Exercise description: An exact copy of the data below is needed; please leave out any pictures.

Given data:
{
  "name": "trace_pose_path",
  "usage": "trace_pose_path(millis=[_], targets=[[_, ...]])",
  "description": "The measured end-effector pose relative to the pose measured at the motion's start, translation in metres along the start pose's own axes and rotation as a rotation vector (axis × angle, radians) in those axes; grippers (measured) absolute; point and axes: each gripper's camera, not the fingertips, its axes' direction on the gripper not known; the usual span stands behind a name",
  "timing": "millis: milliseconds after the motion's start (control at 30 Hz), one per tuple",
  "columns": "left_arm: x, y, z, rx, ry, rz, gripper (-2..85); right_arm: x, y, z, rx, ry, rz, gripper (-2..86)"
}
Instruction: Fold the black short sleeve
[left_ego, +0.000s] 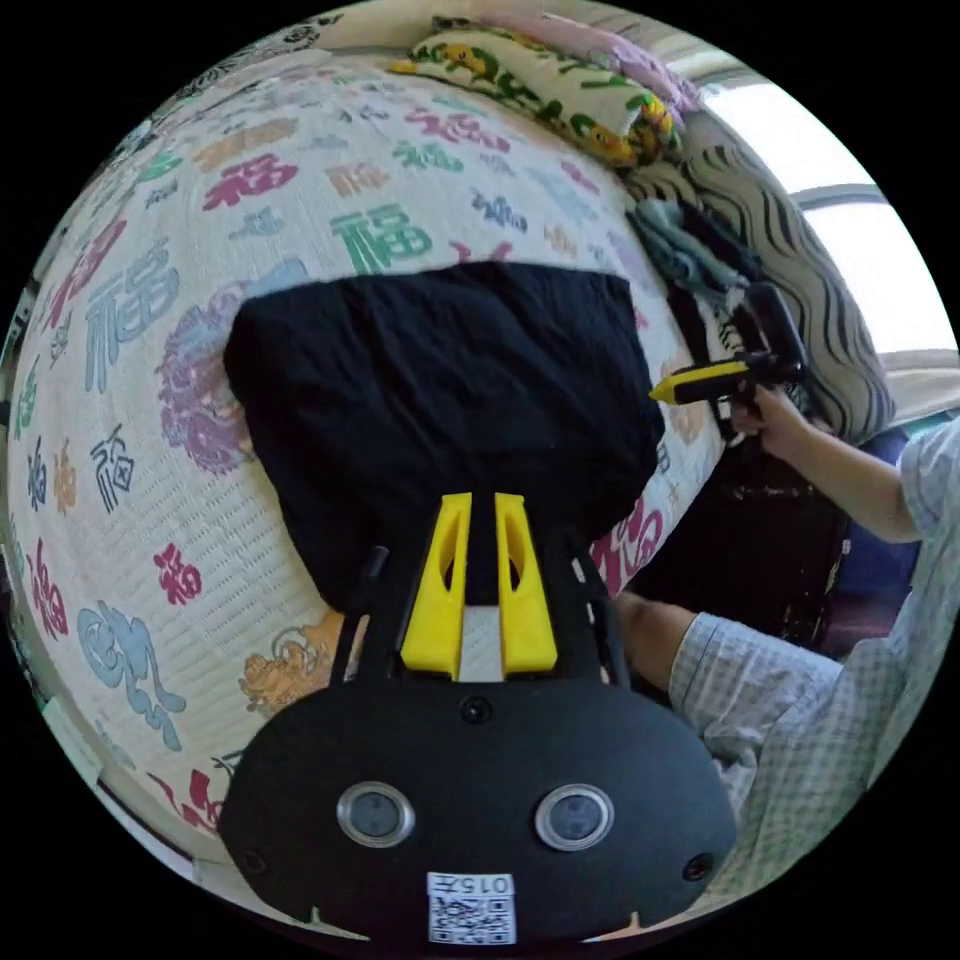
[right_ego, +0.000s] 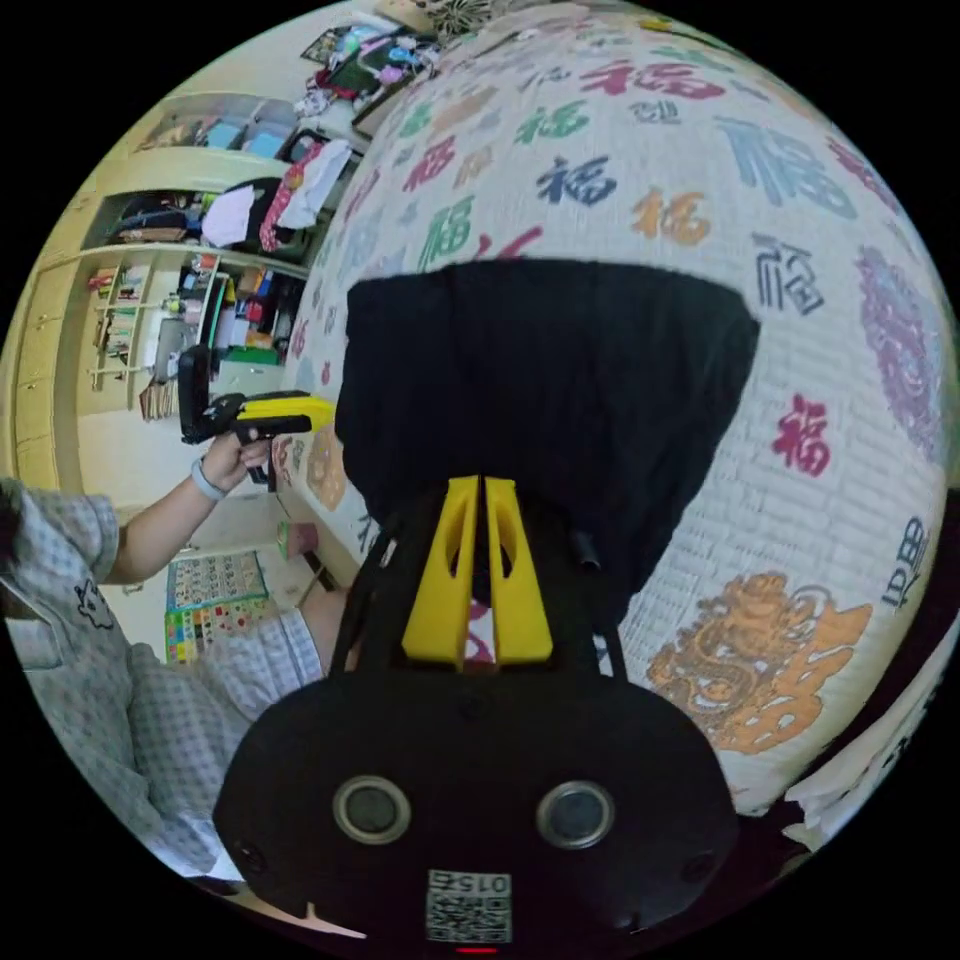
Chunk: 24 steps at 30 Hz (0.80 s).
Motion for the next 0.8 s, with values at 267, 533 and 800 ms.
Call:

Solution for this exercise:
{
  "name": "trace_pose_path",
  "usage": "trace_pose_path(millis=[_], targets=[[_, ...]])",
  "description": "The measured end-effector pose relative to the pose measured at the motion's start, translation in metres along the start pose's own axes and rotation as a rotation vector (axis × angle, radians) in those axes; grippers (measured) absolute; point and axes: each gripper's camera, not the fingertips, its axes' direction on the gripper not known; the usual span stands behind a name",
  "timing": "millis: milliseconds after the motion's start (control at 30 Hz), one per tuple",
  "columns": "left_arm: x, y, z, rx, ry, rz, gripper (-2..85); right_arm: x, y, z, rx, ry, rz, gripper (-2..86)"
}
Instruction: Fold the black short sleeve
[left_ego, +0.000s] 
[right_ego, +0.000s] 
Chunk: 24 steps at 30 Hz (0.80 s).
Motion for the next 0.8 s, with values at 267, 533 and 800 ms.
Call:

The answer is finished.